Entries taken from a collection:
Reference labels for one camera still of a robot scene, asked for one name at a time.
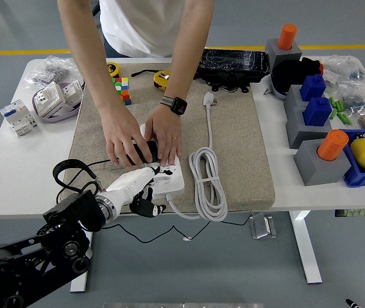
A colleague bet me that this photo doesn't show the white power strip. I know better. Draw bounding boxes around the white power strip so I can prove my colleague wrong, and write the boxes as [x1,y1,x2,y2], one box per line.
[139,123,185,196]

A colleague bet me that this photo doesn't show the purple strap ring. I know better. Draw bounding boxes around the purple strap ring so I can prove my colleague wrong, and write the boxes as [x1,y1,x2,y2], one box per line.
[31,82,82,124]

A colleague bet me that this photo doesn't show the blue plastic block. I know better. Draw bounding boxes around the blue plastic block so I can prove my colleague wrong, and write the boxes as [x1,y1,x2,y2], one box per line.
[299,74,327,102]
[302,96,333,128]

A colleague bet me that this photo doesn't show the yellow tape measure black label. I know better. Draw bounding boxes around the yellow tape measure black label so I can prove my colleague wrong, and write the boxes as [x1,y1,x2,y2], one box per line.
[106,62,121,78]

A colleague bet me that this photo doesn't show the clear bag blue parts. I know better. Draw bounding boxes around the clear bag blue parts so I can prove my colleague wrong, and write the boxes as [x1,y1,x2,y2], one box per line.
[339,83,365,113]

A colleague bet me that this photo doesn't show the pale blue round base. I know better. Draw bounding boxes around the pale blue round base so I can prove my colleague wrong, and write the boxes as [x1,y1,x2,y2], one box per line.
[269,72,291,101]

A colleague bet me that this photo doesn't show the colourful puzzle cube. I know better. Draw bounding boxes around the colourful puzzle cube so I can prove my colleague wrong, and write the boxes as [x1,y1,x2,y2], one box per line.
[111,76,133,106]

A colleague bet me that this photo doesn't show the black wrist watch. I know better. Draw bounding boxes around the black wrist watch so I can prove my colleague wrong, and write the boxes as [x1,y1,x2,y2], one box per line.
[160,95,189,116]

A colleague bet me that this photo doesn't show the black cloth bundle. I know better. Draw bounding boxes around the black cloth bundle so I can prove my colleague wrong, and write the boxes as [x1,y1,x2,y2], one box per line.
[271,56,325,94]

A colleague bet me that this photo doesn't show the orange cylinder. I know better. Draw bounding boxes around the orange cylinder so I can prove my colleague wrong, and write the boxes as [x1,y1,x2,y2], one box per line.
[276,24,298,51]
[316,129,349,162]

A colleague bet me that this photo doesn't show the person's right hand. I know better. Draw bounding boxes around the person's right hand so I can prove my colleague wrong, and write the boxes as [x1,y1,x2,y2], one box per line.
[100,105,153,167]

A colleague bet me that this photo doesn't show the white circuit breaker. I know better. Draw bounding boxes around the white circuit breaker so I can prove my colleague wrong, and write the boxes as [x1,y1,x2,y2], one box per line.
[0,99,38,137]

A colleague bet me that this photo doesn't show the grey stepped block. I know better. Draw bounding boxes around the grey stepped block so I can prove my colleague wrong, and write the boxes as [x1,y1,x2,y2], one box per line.
[283,85,342,149]

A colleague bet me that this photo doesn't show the blue plastic bin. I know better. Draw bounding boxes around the blue plastic bin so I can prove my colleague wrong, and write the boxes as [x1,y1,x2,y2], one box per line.
[338,128,365,188]

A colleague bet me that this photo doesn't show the clear bag white parts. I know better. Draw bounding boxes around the clear bag white parts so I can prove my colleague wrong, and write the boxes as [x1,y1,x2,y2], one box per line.
[321,55,365,87]

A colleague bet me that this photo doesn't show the black device wrapped in film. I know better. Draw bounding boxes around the black device wrapped in film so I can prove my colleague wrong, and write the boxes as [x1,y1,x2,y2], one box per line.
[198,47,271,94]

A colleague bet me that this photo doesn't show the black plug adapter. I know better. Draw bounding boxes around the black plug adapter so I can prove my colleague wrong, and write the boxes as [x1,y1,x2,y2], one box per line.
[124,140,159,167]

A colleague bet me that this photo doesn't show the clear bag grey screws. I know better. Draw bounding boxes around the clear bag grey screws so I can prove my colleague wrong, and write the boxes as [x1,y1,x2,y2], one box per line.
[24,55,80,87]

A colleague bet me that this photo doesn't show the grey block with round hole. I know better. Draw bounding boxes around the grey block with round hole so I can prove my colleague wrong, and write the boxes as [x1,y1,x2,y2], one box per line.
[264,38,302,67]
[293,139,352,187]

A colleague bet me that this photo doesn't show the person's left hand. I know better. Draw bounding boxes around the person's left hand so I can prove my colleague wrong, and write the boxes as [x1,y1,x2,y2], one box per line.
[145,107,183,167]

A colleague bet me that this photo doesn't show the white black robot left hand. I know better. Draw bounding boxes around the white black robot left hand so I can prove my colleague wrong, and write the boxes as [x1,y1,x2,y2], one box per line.
[98,166,173,218]

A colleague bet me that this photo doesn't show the white wall socket panel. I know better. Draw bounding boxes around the white wall socket panel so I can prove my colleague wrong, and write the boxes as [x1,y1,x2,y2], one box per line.
[33,81,65,116]
[60,80,84,108]

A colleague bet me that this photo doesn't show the yellow tape measure silver clip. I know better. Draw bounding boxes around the yellow tape measure silver clip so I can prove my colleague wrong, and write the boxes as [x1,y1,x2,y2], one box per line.
[130,69,172,92]

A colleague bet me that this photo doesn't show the silver metal box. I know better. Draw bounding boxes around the silver metal box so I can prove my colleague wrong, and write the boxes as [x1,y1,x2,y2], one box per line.
[248,211,278,240]

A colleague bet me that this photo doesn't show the thin black adapter cord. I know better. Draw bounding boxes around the thin black adapter cord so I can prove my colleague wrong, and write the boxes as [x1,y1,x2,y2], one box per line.
[87,158,253,244]

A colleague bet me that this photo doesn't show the grey-brown mat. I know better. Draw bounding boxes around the grey-brown mat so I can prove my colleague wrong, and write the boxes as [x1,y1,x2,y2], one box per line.
[62,62,276,216]

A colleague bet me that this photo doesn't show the white power cord with plug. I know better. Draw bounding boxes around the white power cord with plug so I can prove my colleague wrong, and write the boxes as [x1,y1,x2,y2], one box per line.
[166,91,228,222]

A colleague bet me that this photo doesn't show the black table control panel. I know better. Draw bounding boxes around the black table control panel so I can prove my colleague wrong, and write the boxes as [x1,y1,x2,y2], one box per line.
[334,208,365,218]

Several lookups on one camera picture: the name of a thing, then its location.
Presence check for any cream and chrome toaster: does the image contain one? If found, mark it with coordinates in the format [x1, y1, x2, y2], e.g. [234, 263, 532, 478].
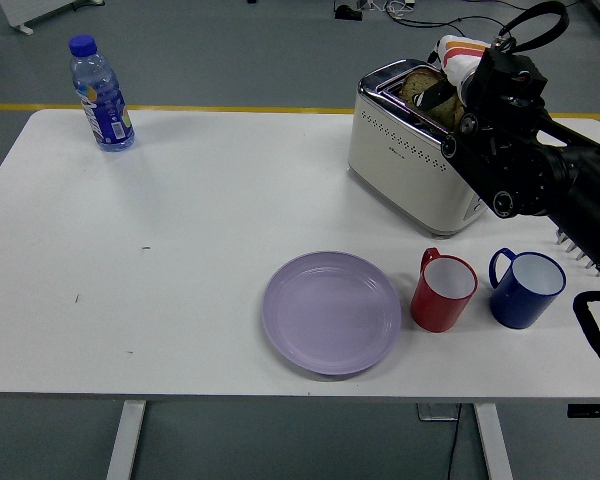
[347, 58, 496, 239]

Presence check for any white floor stand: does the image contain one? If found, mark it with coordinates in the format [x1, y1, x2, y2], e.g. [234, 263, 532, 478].
[0, 0, 104, 37]

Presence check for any black floor cable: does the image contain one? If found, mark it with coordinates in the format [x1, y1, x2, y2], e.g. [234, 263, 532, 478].
[384, 0, 581, 52]

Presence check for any white table leg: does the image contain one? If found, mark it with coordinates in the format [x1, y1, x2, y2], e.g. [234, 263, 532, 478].
[472, 402, 514, 480]
[104, 401, 147, 480]

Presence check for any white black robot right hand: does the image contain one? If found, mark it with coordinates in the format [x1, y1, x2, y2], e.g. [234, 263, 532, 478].
[413, 34, 492, 112]

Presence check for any silver metal toast rack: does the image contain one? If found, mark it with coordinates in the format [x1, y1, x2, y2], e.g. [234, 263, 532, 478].
[554, 225, 600, 277]

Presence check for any clear plastic under-table bracket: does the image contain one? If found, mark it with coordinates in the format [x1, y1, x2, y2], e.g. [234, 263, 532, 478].
[415, 402, 462, 423]

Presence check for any black under-table cable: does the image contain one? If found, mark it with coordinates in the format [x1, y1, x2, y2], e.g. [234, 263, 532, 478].
[444, 403, 464, 480]

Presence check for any clear water bottle blue cap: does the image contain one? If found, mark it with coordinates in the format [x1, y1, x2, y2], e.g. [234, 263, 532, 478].
[68, 33, 136, 154]

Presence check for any blue mug white inside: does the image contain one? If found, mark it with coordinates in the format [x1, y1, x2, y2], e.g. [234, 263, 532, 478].
[488, 246, 567, 330]

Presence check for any slice of bread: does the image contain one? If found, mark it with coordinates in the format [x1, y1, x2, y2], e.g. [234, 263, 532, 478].
[397, 66, 469, 129]

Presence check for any black floor device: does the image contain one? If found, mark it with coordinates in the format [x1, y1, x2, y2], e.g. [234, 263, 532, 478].
[332, 1, 364, 22]

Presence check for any red mug white inside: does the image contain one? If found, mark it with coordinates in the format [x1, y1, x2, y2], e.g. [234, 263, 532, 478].
[409, 246, 479, 333]

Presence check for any lilac round plate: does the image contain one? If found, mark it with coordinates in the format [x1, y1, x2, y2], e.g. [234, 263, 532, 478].
[261, 250, 403, 378]

### [What you have to do]
Filter the records, keeping only lines that contain "name", and show those lines.

### [Exercise response]
Reference labels for one camera still of a robot scene, asked for one name at a time.
Several lookups on one camera picture: the name of a thing, then its location.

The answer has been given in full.